■ **TASK GOAL**:
Set down the material exactly. Keep every line.

■ **MATERIAL FOR THE TASK**:
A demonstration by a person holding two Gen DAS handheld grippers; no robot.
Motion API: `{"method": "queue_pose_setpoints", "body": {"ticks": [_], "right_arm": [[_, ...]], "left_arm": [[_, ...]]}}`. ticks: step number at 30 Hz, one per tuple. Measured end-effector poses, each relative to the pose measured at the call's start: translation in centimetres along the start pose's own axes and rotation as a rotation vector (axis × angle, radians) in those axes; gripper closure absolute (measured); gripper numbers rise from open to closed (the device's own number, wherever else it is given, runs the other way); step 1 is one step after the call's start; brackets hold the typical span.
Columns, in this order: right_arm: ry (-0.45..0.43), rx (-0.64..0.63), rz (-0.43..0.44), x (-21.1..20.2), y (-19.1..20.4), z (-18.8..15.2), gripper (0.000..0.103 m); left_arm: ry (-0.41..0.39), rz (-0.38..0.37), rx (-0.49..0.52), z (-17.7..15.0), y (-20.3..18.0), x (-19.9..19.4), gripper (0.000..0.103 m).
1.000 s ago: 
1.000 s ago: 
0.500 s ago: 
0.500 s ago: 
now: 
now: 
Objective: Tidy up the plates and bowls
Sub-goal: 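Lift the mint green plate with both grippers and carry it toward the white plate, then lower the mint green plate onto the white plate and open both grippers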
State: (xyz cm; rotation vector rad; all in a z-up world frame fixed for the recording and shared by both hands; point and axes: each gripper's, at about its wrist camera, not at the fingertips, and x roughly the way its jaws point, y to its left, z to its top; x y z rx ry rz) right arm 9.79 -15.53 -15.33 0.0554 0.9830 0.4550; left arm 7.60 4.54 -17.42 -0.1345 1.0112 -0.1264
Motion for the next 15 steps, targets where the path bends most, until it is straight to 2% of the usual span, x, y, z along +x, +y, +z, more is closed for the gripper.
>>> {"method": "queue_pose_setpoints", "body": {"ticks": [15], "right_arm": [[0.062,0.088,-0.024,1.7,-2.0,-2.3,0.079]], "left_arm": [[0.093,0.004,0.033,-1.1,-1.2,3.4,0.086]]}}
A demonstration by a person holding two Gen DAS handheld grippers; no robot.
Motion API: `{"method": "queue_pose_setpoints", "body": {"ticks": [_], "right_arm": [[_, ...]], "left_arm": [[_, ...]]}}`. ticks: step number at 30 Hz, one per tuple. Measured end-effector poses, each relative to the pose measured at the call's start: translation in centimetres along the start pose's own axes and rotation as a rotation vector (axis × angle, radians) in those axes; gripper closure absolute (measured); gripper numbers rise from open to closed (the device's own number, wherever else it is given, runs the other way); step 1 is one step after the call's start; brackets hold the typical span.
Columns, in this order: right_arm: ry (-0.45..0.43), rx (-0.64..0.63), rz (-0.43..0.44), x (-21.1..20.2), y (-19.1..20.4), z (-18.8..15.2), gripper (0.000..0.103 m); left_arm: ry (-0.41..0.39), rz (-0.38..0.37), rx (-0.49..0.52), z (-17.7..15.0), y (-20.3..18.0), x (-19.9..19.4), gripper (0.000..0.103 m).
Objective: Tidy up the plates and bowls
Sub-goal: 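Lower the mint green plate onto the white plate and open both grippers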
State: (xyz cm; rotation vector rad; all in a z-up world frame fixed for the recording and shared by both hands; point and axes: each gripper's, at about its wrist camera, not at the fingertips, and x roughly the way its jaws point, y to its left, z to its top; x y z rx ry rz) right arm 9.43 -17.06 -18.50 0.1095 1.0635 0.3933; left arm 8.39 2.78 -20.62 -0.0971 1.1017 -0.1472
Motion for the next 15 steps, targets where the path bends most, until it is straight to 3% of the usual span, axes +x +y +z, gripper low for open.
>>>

■ **RESPONSE TO THIS TASK**:
A demonstration by a person holding two Gen DAS handheld grippers; no robot.
Motion API: `{"method": "queue_pose_setpoints", "body": {"ticks": [_], "right_arm": [[_, ...]], "left_arm": [[_, ...]]}}`. ticks: step number at 30 Hz, one per tuple. Measured end-effector poses, each relative to the pose measured at the call's start: translation in centimetres along the start pose's own axes and rotation as a rotation vector (axis × angle, radians) in those axes; gripper closure absolute (measured); gripper numbers rise from open to closed (the device's own number, wherever else it is given, runs the other way); step 1 is one step after the call's start; brackets hold the typical span.
Columns, in this order: right_arm: ry (-0.45..0.43), rx (-0.64..0.63), rz (-0.43..0.44), x (-21.1..20.2), y (-19.1..20.4), z (-18.8..15.2), gripper (0.000..0.103 m); left_arm: ry (-0.41..0.39), rz (-0.38..0.37), rx (-0.49..0.52), z (-17.7..15.0), y (-20.3..18.0), x (-19.9..19.4), gripper (0.000..0.103 m).
1.000 s ago: 
1.000 s ago: 
0.500 s ago: 
0.500 s ago: 
now: 
now: 
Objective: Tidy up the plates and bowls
Sub-goal: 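Lift the mint green plate with both grippers and carry it toward the white plate, then lower the mint green plate onto the white plate and open both grippers
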State: (xyz cm; rotation vector rad; all in a z-up world frame fixed for the recording and shared by both hands; point and axes: each gripper's, at about its wrist camera, not at the fingertips, and x roughly the way its jaws point, y to its left, z to its top; x y z rx ry rz) right arm 9.79 -15.53 -15.33 0.0554 0.9830 0.4550; left arm 7.60 4.54 -17.42 -0.1345 1.0112 -0.1264
Motion for the next 15 steps, targets where the path bends most, until it is straight to 2% of the usual span, x, y, z along +x, +y, +z, more is closed for the gripper.
>>> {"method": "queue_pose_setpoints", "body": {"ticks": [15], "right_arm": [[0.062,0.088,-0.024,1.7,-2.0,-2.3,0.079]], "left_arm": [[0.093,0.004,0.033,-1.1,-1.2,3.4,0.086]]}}
A demonstration by a person holding two Gen DAS handheld grippers; no robot.
Motion API: `{"method": "queue_pose_setpoints", "body": {"ticks": [_], "right_arm": [[_, ...]], "left_arm": [[_, ...]]}}`. ticks: step number at 30 Hz, one per tuple. Measured end-effector poses, each relative to the pose measured at the call's start: translation in centimetres along the start pose's own axes and rotation as a rotation vector (axis × angle, radians) in those axes; gripper closure absolute (measured); gripper numbers rise from open to closed (the device's own number, wherever else it is given, runs the other way); step 1 is one step after the call's start; brackets hold the typical span.
Columns, in this order: right_arm: ry (-0.45..0.43), rx (-0.64..0.63), rz (-0.43..0.44), x (-21.1..20.2), y (-19.1..20.4), z (-18.8..15.2), gripper (0.000..0.103 m); left_arm: ry (-0.41..0.39), rz (-0.38..0.37), rx (-0.49..0.52), z (-17.7..15.0), y (-20.3..18.0), x (-19.9..19.4), gripper (0.000..0.103 m).
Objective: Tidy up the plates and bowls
Sub-goal: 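Lower the mint green plate onto the white plate and open both grippers
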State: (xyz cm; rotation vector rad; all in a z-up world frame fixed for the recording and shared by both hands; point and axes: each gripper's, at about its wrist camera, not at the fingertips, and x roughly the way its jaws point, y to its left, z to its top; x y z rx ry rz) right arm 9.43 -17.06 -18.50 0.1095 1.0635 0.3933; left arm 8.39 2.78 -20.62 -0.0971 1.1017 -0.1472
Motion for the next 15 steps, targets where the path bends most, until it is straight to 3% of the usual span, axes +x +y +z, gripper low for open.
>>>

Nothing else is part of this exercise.